> ACTION ITEM
Below are records; write all of them out exactly.
'''
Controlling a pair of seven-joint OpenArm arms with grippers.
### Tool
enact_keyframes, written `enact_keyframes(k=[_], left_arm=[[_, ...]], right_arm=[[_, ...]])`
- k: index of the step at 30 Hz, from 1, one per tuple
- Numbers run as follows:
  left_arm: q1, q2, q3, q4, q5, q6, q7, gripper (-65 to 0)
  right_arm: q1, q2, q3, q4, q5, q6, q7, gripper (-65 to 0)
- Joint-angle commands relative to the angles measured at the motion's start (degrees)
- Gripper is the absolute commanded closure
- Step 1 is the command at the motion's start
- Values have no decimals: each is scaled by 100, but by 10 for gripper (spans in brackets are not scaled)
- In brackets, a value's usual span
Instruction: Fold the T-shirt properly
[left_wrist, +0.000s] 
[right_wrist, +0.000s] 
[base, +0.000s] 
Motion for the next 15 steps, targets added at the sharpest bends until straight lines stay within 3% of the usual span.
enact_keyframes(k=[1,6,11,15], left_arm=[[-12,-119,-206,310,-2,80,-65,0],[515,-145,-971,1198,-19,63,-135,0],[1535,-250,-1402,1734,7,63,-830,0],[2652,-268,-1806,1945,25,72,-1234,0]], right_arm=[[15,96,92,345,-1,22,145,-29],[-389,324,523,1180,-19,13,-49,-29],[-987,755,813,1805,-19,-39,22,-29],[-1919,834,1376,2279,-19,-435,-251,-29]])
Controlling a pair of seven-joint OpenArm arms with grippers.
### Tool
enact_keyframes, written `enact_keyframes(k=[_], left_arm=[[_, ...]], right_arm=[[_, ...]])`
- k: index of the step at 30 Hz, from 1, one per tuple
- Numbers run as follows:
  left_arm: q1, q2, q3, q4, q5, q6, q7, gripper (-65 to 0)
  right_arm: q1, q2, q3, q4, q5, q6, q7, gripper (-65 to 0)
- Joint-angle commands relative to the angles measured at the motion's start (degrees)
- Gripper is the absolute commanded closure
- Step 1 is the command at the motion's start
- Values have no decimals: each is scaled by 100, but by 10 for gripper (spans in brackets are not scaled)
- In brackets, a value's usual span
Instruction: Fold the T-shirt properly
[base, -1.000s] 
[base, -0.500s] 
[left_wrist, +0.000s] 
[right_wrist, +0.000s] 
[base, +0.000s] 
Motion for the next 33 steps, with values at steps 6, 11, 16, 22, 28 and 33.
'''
> WRITTEN SOLUTION
Controlling a pair of seven-joint OpenArm arms with grippers.
### Tool
enact_keyframes, written `enact_keyframes(k=[_], left_arm=[[_, ...]], right_arm=[[_, ...]])`
- k: index of the step at 30 Hz, from 1, one per tuple
- Numbers run as follows:
  left_arm: q1, q2, q3, q4, q5, q6, q7, gripper (-65 to 0)
  right_arm: q1, q2, q3, q4, q5, q6, q7, gripper (-65 to 0)
- Joint-angle commands relative to the angles measured at the motion's start (degrees)
- Gripper is the absolute commanded closure
- Step 1 is the command at the motion's start
- Values have no decimals: each is scaled by 100, but by 10 for gripper (spans in brackets are not scaled)
- In brackets, a value's usual span
Instruction: Fold the T-shirt properly
[left_wrist, +0.000s] 
[right_wrist, +0.000s] 
[base, +0.000s] 
Motion for the next 15 steps, targets added at the sharpest bends until straight lines stay within 3% of the usual span.
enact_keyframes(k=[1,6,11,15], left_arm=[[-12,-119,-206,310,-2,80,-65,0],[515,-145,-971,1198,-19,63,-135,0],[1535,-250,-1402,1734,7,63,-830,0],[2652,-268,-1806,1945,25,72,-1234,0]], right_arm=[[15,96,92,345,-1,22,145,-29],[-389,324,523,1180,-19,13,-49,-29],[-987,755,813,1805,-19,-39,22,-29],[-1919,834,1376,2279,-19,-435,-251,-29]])
Controlling a pair of seven-joint OpenArm arms with grippers.
### Tool
enact_keyframes, written `enact_keyframes(k=[_], left_arm=[[_, ...]], right_arm=[[_, ...]])`
- k: index of the step at 30 Hz, from 1, one per tuple
- Numbers run as follows:
  left_arm: q1, q2, q3, q4, q5, q6, q7, gripper (-65 to 0)
  right_arm: q1, q2, q3, q4, q5, q6, q7, gripper (-65 to 0)
- Joint-angle commands relative to the angles measured at the motion's start (degrees)
- Gripper is the absolute commanded closure
- Step 1 is the command at the motion's start
- Values have no decimals: each is scaled by 100, but by 10 for gripper (spans in brackets are not scaled)
- In brackets, a value's usual span
Instruction: Fold the T-shirt properly
[base, -1.000s] 
[base, -0.500s] 
[left_wrist, +0.000s] 
[right_wrist, +0.000s] 
[base, +0.000s] 
Motion for the next 33 steps, with values at steps 6, 11, 16, 22, 28 and 33.

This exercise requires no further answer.